A look back at Back to the Future

Some of my favorite films are time travel stories, including The Time Machine, Terminator, Time After Time, and of course Back to the Future, which thankfully still holds up well today. 

Many current filmmakers love the early Amblin films that came from this period, including Future, Goonies and Gremlins.

And yes, Back to the Future had great chemistry with its cast (Michael J. Fox, Christopher Lloyd, Lea Thompson, and Crispin Glover), producer (Steven Spielberg), writer (Bob Gale), and director (Robert Zemeckis).
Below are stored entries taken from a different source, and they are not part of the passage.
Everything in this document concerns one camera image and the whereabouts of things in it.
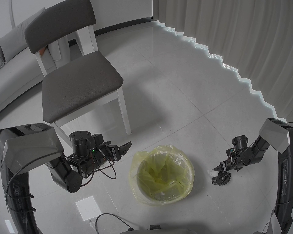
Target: curtain
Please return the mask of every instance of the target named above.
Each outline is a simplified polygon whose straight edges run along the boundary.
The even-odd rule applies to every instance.
[[[153,0],[153,19],[221,55],[293,121],[293,0]]]

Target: sofa
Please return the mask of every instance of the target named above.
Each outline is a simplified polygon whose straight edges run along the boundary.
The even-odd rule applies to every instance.
[[[44,9],[0,38],[0,111],[44,78],[37,59],[30,52],[24,38],[26,27]],[[70,62],[67,37],[48,45],[43,52],[42,61],[48,73]]]

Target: yellow trash bag
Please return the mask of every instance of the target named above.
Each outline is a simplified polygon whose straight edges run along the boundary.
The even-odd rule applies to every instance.
[[[173,145],[160,145],[151,152],[137,152],[129,172],[136,199],[153,206],[186,197],[192,190],[193,179],[192,163]]]

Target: trash bag
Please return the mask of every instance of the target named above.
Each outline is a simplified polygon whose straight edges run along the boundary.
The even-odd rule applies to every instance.
[[[186,197],[192,190],[193,179],[192,163],[173,145],[137,152],[129,172],[130,187],[136,199],[153,206]]]

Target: chair leg
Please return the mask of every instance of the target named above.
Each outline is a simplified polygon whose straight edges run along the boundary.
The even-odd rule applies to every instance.
[[[130,124],[129,124],[129,120],[128,120],[128,115],[127,115],[127,110],[126,110],[126,105],[125,105],[125,100],[124,100],[122,88],[117,89],[117,93],[118,93],[118,102],[119,102],[120,111],[122,114],[125,130],[126,130],[127,135],[130,135],[131,129],[130,129]]]
[[[72,143],[66,133],[55,122],[51,123],[51,126],[55,129],[56,133],[72,148]]]

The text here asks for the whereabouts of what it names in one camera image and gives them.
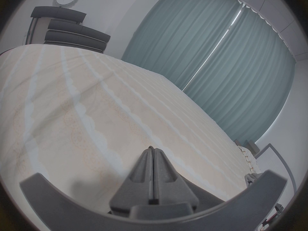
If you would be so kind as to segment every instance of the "light through curtain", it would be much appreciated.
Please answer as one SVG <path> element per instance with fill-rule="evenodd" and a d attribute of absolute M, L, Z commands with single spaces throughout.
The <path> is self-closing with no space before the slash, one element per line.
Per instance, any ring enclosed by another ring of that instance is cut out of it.
<path fill-rule="evenodd" d="M 122 60 L 186 87 L 184 92 L 242 144 L 256 141 L 273 123 L 295 67 L 279 35 L 237 0 L 160 0 Z"/>

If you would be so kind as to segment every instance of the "curved gray bracket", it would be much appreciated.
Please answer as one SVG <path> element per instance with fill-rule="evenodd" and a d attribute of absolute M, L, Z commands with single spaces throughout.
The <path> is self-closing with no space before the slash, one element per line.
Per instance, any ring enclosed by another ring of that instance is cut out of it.
<path fill-rule="evenodd" d="M 37 173 L 20 183 L 29 204 L 52 231 L 254 231 L 281 196 L 287 180 L 265 171 L 240 194 L 213 208 L 167 220 L 136 220 L 86 209 Z"/>
<path fill-rule="evenodd" d="M 257 159 L 259 156 L 261 156 L 268 148 L 271 148 L 275 154 L 279 157 L 280 161 L 283 163 L 284 167 L 286 168 L 291 181 L 292 181 L 292 185 L 293 185 L 293 190 L 294 190 L 294 194 L 296 193 L 297 189 L 296 189 L 296 183 L 295 183 L 295 179 L 294 176 L 289 168 L 289 166 L 287 165 L 286 161 L 283 159 L 283 157 L 279 154 L 279 152 L 275 149 L 275 147 L 273 147 L 272 144 L 268 144 L 263 150 L 261 150 L 259 153 L 257 153 L 254 158 Z"/>

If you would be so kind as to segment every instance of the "mattress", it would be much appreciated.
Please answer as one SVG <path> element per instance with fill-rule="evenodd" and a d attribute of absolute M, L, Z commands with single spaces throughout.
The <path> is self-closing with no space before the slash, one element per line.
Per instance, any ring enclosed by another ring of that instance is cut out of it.
<path fill-rule="evenodd" d="M 36 172 L 81 205 L 108 202 L 141 153 L 162 149 L 175 169 L 228 200 L 248 163 L 198 105 L 162 75 L 72 47 L 26 45 L 0 56 L 0 175 L 41 230 L 19 182 Z"/>

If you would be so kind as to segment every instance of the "green curtain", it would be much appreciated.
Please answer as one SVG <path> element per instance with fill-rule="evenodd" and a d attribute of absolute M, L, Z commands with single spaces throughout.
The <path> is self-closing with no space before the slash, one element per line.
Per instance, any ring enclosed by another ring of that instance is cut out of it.
<path fill-rule="evenodd" d="M 184 92 L 242 144 L 258 140 L 273 123 L 295 69 L 279 35 L 237 0 L 159 0 L 122 60 L 164 75 L 181 90 L 195 75 Z"/>

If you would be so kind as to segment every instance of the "bed sheet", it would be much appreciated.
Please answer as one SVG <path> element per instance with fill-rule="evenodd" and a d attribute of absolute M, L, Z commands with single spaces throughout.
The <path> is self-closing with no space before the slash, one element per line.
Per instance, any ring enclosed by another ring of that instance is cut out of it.
<path fill-rule="evenodd" d="M 194 184 L 228 200 L 246 188 L 241 150 L 162 75 L 88 50 L 26 45 L 0 56 L 0 175 L 48 228 L 19 182 L 36 172 L 81 205 L 108 202 L 143 150 L 162 149 Z"/>

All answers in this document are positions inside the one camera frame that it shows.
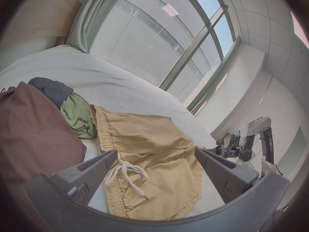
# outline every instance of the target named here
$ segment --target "blue sky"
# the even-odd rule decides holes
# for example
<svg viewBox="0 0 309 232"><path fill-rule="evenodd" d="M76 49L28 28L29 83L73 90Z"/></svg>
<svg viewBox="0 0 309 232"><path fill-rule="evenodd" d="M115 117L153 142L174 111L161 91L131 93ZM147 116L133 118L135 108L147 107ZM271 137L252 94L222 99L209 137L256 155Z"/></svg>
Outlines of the blue sky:
<svg viewBox="0 0 309 232"><path fill-rule="evenodd" d="M220 4L218 0L197 0L202 8L204 9L208 18L211 18L213 14L218 10ZM223 16L217 25L214 27L214 30L218 36L223 55L229 51L230 47L233 44L232 36L230 33L230 28L228 26L225 16Z"/></svg>

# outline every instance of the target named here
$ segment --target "dark gray garment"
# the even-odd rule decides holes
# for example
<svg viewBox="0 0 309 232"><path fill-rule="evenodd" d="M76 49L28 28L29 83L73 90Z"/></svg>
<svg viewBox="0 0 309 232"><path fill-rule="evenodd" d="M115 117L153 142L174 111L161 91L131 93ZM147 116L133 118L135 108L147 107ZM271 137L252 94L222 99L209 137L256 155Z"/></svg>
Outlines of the dark gray garment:
<svg viewBox="0 0 309 232"><path fill-rule="evenodd" d="M60 110L63 101L73 92L73 89L64 83L44 77L35 77L28 84L33 85L46 95Z"/></svg>

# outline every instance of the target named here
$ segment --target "wooden panel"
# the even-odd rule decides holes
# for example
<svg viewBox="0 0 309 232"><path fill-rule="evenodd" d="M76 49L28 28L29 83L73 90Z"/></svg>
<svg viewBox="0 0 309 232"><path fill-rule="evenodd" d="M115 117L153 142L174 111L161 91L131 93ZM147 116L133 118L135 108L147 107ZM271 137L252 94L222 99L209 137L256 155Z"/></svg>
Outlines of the wooden panel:
<svg viewBox="0 0 309 232"><path fill-rule="evenodd" d="M80 6L79 0L26 0L9 22L0 49L31 37L67 37Z"/></svg>

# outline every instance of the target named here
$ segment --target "white drawstring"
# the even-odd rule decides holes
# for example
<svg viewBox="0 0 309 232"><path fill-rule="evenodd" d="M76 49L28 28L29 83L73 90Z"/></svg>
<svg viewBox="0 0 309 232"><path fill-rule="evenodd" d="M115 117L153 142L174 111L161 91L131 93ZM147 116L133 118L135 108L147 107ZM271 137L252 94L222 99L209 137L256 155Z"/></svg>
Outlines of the white drawstring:
<svg viewBox="0 0 309 232"><path fill-rule="evenodd" d="M125 177L125 179L127 180L127 182L129 183L129 185L141 196L144 196L146 199L150 200L150 198L145 196L145 193L139 189L136 185L133 184L133 182L129 179L128 175L127 175L127 171L131 171L131 172L135 172L137 174L141 174L142 176L144 176L145 180L143 181L143 183L148 180L148 175L145 173L145 171L135 165L132 165L130 163L128 163L127 161L123 161L121 160L121 156L118 153L118 163L113 167L113 169L111 170L111 172L109 173L109 175L106 178L105 184L106 186L110 186L110 184L112 183L112 181L114 180L114 178L117 175L117 172L119 169L122 169L122 174Z"/></svg>

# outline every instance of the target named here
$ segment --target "curtain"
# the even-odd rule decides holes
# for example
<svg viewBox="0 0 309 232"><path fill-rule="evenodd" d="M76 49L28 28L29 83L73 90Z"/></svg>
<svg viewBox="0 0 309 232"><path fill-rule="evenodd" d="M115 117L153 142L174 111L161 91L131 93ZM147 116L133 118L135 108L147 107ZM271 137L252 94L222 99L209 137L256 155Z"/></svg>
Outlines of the curtain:
<svg viewBox="0 0 309 232"><path fill-rule="evenodd" d="M66 44L89 53L103 21L118 0L85 0L80 7Z"/></svg>

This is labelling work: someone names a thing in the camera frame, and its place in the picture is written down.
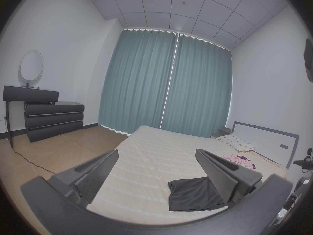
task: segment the curtain gap
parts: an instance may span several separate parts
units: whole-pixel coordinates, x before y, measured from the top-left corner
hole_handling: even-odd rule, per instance
[[[167,92],[166,92],[166,97],[165,97],[165,103],[164,103],[164,108],[163,108],[163,112],[162,112],[162,118],[161,118],[161,123],[160,123],[160,129],[161,129],[161,127],[162,127],[162,122],[163,122],[163,116],[164,116],[164,111],[165,111],[165,107],[166,107],[166,101],[167,101],[168,91],[169,91],[169,89],[170,89],[171,78],[172,78],[172,73],[173,73],[173,68],[174,68],[174,62],[175,62],[175,56],[176,56],[176,51],[177,51],[178,39],[179,39],[179,33],[177,33],[177,41],[176,41],[175,52],[174,52],[174,57],[173,57],[173,63],[172,63],[172,69],[171,69],[171,74],[170,74],[170,80],[169,80],[169,82],[168,82],[168,87],[167,87]]]

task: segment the curtain
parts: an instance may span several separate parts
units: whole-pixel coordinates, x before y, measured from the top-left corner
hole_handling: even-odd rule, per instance
[[[159,128],[177,36],[154,30],[123,30],[104,80],[99,125],[133,133]]]
[[[225,126],[231,89],[231,53],[179,36],[161,129],[209,138]]]

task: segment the pillow
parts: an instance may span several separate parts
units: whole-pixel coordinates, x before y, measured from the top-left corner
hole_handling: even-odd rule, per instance
[[[228,143],[230,146],[235,148],[237,151],[253,151],[255,147],[247,143],[244,140],[241,140],[239,137],[237,137],[234,134],[226,135],[226,136],[221,136],[218,138],[218,140],[221,140],[225,143]]]

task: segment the oval mirror
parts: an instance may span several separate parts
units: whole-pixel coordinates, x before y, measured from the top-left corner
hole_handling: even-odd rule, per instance
[[[36,50],[27,52],[22,58],[19,66],[19,74],[24,82],[32,83],[42,74],[44,69],[44,59]]]

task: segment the electrical outlet
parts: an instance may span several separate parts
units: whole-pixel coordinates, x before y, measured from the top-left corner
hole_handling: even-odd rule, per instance
[[[5,113],[0,113],[0,121],[4,120],[4,117],[5,117]]]
Writing directing team Robert Zemeckis and Bob Gale first got together at USC film school in 1971. (John Carpenter was in the class ahead of them.)

They first broke in writing for television, and when Spielberg came down to USC to show his first theatrical feature, Sugarland Express, Zemeckis broke into his office to show him his student film, Field of Honor.

The two Bobs became friends with John Milius, screenwriter of Apocalypse Now, and Spielberg heard about the screenwriting team from Milius, and Steven remembered Zemeckis from the USC days. Zemeckis and Gale wrote 1941 for Spielberg, and Spielberg also produced Zemeckis’s directing debut, the under-rated I Wanna Hold Your Hand, which created a fictional backstory around the Beatles first appearance on Ed Sullivan.

1941, I Wanna Hold Your Hand, and Used Cars, which had the second best sneak preview in the history of Columbia Pictures, all flopped, and it was tough for Zemeckis and Gale had a tough time setting up Back to the Future when the script first went around in the Fall of 1980. They got over forty rejection letters, and were told time travel films didn’t make money, and the story was “too sweet and nice” when comedy was entering the age of raunch with Animal House and Porky’s.

It was even recommended to Zemeckis and Gale to pitch it to Disney, because people who read it thought it was a Disney film, like The Computer Wore Tennis Shoes. Thankfully, after the mega success of E.T., Spielberg became the new Walt Disney, and he wanted to get Back to the Future set up for Zemeckis and Gale. But Zemeckis had to prove on his own he was a success, because if Spielberg produced Back to the Future after he produced 1941, Used Cars, and I Wanna Hold Your Hand, the word around town would have been Zemeckis couldn’t get a movie made without Steve’s help.

Zemeckis finally had success on his own directing Romancing the Stone, and many people in Hollywood finally wanted to be in business with him, but out of loyalty he went back to Spielberg, telling Gale, “I don’t want to make it with my fair weather friends. Let’s take it back to the one guy that always believed in it.”

Michael J. Fox was doing double duty shooting Family Ties during the day, Back to the Future at night, stealing sleep wherever he could, and according to the book Blockbuster, post production was a mad dash rush to finish the movie so it could be ready for the Fourth of July weekend. Because the previews went so well, Universal had moved it up from August. 

”We were in the theaters nine and a half weeks after we wrapped photography,” said Gale. “It was insane.”

Back to the Future was a huge hit worldwide, making $210 million domestic, $170 foreign. I certainly understand the nostalgia of the early Amblin films, and can still recall seeing Back to the Future, Gremlins, and Goonies, and how much fun I had my first time seeing them. Would love to hop into Doc Brown’s DeLorean and go back there myself.